--- Task item ---
Which lines in the records below include the word "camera"? Report each of them in full.

[Collected data]
"""

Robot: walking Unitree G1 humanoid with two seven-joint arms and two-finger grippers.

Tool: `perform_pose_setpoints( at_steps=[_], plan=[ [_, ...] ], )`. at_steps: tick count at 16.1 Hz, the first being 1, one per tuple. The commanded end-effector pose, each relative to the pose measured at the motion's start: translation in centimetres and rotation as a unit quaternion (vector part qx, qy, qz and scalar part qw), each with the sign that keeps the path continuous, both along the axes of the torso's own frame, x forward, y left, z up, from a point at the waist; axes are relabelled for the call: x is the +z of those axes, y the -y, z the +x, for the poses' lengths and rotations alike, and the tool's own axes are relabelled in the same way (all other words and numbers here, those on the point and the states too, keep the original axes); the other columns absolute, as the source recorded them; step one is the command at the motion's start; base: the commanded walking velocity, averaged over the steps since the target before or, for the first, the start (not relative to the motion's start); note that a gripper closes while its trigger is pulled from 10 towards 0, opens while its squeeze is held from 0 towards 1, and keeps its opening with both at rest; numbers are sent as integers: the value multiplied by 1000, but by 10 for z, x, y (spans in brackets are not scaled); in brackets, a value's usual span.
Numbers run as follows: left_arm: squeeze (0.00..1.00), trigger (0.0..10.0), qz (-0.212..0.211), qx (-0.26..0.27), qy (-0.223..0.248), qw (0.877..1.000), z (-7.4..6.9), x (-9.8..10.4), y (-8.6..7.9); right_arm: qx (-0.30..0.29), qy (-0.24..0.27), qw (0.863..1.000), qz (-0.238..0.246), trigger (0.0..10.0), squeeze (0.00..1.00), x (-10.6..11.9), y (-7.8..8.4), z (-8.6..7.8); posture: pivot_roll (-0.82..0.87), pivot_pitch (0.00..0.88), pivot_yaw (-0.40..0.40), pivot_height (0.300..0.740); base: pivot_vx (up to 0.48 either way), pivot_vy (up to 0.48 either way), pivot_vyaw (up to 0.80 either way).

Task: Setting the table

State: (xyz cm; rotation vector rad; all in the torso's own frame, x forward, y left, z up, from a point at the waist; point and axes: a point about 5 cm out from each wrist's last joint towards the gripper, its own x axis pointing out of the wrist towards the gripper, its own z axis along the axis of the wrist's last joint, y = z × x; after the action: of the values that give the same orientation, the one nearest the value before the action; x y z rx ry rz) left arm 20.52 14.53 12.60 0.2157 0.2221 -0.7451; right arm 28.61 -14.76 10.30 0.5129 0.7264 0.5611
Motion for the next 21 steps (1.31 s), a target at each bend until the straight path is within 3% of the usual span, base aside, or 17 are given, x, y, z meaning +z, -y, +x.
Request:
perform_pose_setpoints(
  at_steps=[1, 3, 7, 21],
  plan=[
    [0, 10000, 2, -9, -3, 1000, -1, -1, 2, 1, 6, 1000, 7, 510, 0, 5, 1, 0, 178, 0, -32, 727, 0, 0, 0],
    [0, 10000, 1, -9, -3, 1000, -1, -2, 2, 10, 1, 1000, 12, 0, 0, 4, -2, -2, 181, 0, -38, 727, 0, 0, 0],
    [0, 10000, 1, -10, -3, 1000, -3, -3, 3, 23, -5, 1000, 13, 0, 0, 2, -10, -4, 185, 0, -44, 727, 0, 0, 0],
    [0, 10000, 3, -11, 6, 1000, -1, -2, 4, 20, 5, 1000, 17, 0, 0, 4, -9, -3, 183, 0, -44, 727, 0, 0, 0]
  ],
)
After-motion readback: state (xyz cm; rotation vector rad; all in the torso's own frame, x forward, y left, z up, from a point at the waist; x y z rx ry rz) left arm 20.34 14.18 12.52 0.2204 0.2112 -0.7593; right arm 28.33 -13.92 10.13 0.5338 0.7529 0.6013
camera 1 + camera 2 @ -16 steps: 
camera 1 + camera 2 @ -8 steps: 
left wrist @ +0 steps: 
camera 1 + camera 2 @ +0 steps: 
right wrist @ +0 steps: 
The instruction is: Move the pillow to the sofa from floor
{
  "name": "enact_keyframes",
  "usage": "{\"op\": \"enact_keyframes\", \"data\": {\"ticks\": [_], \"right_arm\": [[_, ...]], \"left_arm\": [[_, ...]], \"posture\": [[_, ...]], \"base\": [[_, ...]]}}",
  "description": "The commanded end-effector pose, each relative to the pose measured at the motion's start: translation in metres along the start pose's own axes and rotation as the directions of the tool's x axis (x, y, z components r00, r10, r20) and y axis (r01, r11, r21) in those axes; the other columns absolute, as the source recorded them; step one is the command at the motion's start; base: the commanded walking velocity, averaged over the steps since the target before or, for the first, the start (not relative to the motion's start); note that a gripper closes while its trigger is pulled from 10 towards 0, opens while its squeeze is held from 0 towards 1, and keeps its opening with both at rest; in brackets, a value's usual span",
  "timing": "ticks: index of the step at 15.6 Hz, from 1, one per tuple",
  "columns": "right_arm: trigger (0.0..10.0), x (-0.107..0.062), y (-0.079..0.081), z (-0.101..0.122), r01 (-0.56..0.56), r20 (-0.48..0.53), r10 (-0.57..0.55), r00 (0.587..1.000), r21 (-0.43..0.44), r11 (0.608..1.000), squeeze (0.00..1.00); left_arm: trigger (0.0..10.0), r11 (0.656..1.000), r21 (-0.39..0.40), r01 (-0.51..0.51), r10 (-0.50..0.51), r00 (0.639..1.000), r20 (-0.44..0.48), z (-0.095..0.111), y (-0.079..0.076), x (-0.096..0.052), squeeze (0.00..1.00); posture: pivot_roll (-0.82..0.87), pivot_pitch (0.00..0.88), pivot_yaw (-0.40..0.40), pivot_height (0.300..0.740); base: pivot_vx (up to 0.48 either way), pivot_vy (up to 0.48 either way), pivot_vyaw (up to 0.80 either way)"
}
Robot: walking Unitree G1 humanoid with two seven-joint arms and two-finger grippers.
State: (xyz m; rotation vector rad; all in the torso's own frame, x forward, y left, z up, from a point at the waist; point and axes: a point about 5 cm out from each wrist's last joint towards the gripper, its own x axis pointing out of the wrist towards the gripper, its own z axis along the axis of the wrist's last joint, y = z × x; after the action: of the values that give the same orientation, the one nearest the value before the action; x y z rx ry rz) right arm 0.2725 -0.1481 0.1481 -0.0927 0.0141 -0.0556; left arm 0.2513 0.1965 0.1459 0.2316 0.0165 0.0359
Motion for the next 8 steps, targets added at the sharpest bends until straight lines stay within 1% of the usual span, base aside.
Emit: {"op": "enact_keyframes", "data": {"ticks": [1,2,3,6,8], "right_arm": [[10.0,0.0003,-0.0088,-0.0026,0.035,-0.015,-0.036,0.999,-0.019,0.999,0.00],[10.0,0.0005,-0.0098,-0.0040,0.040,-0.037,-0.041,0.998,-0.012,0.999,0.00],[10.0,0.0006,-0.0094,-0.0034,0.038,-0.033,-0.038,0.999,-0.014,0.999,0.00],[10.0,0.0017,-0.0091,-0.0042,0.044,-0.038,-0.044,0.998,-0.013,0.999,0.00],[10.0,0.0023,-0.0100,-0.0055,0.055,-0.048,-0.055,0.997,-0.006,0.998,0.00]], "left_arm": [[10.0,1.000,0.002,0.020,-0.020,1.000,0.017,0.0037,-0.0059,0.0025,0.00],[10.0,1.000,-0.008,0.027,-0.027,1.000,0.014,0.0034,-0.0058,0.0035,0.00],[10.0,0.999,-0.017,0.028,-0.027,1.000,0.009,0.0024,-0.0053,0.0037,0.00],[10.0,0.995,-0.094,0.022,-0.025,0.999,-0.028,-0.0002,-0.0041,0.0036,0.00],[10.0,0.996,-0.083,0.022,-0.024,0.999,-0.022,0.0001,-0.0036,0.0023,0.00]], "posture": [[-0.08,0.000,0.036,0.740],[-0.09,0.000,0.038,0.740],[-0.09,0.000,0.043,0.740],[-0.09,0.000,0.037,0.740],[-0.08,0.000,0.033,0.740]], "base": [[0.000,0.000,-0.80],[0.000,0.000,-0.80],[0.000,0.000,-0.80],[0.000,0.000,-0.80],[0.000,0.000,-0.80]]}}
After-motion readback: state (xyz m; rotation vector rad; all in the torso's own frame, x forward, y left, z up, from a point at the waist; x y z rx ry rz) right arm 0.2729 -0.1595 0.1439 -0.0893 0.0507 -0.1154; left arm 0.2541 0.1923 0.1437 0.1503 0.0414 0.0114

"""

--- Task response ---
camera 1 + camera 2 @ -16 steps: 
camera 1 + camera 2 @ -8 steps: 
camera 1 + camera 2 @ +0 steps: 

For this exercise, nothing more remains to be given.